Encryption serves many valuable and important purposes. It is also critical, however, that national security and criminal investigators be able to overcome encryption, under lawful authority, when necessary to the furtherance of national-security and criminal investigations.

Last year, Comey said he was gathering evidence in order for the country to have an "adult conversation" about encryption this year. It's a debate that crosses both personal privacy and security lines, with many experts saying it's impossible to create a backdoor that criminals can't find on their own.

Also: Americans "divided" on giving feds access to encrypted messages | Trump's attorney general nominee in favor of encryption backdoors | Why Apple went to war with the FBI

"The experts agree that backdoors are a bad idea," says Constellation Research VP and principal analyst Steve Wilson. "They produce systemically weak encryption, and they force hardened criminals to build their own crypto--which they probably do anyway."

"The interesting meta story is why the backdoor proposition won't go away," Wilson adds. "The so-called 'crypto-wars' were fought and won by the experts in the 1990s, yet here we are, trying to regulate encryption all over again. I think the explanation is that the backdoor brigade don't actually care about security.

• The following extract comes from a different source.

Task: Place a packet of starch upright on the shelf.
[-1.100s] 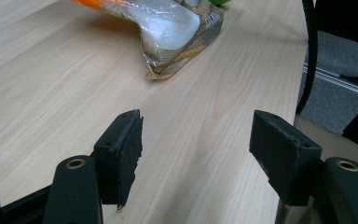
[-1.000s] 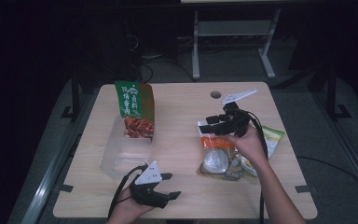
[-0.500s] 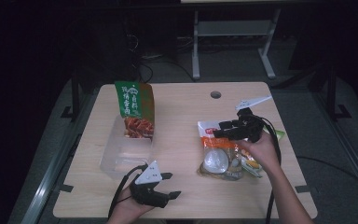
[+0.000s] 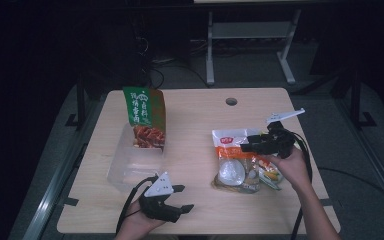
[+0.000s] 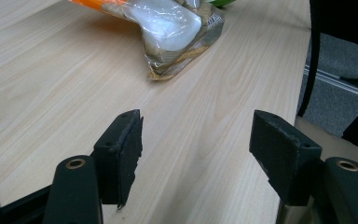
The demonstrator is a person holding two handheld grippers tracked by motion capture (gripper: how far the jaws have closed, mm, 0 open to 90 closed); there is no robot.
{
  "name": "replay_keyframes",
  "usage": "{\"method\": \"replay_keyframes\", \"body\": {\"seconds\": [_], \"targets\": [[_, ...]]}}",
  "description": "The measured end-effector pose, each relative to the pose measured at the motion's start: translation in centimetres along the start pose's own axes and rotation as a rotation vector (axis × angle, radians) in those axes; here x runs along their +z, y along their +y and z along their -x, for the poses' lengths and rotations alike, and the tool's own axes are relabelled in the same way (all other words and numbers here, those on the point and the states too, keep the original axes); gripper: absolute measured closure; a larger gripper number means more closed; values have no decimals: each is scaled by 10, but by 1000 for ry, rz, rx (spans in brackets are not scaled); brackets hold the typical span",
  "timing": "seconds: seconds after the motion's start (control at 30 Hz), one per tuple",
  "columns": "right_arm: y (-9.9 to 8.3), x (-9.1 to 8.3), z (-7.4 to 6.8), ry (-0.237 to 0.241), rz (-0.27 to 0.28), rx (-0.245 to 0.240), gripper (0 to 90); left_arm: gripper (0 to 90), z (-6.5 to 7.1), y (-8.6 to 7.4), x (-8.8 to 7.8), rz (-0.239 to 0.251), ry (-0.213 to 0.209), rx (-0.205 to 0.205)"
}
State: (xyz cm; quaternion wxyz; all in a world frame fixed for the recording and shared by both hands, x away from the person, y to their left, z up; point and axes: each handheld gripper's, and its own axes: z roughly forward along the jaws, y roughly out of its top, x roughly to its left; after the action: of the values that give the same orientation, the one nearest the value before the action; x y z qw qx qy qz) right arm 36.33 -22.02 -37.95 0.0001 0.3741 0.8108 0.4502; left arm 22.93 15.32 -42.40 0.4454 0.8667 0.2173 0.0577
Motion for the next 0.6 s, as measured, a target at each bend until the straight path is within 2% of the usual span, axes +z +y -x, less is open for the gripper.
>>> {"method": "replay_keyframes", "body": {"seconds": [0.37, 0.47, 0.6], "targets": [[-22, -14, 15, -57, -21, 45, 417, 339, 1, 0, 1, -1, 2, 5], [-28, -15, 20, -81, -25, 64, 410, 339, 1, 0, 1, -2, 2, 6], [-35, -11, 27, -88, -39, 87, 410, 339, 3, 1, 2, 2, -5, 4]]}}
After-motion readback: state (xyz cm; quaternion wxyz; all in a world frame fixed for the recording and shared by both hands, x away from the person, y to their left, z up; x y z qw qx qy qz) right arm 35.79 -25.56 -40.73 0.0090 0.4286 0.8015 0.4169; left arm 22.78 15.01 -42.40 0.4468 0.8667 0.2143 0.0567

It's probably not a coincidence that the White House doesn't much care about alleged Russian hacking of the political process, Wilson adds. "I'm not talking conspiracy but rather a complacency about overall security capability."

"It's sad too that backdoors are held up as some silver bullet to organised crime," Wilson says. "It seems like lazy police work to me. There are other ways for criminals to cover their tracks." For example, even if there were backdoors, bad elements can use steganography--methods that hide secret messages in otherwise legitimate data, like images or music, he notes. "Steganography is easily implemented, undetectable, and cannot be regulated."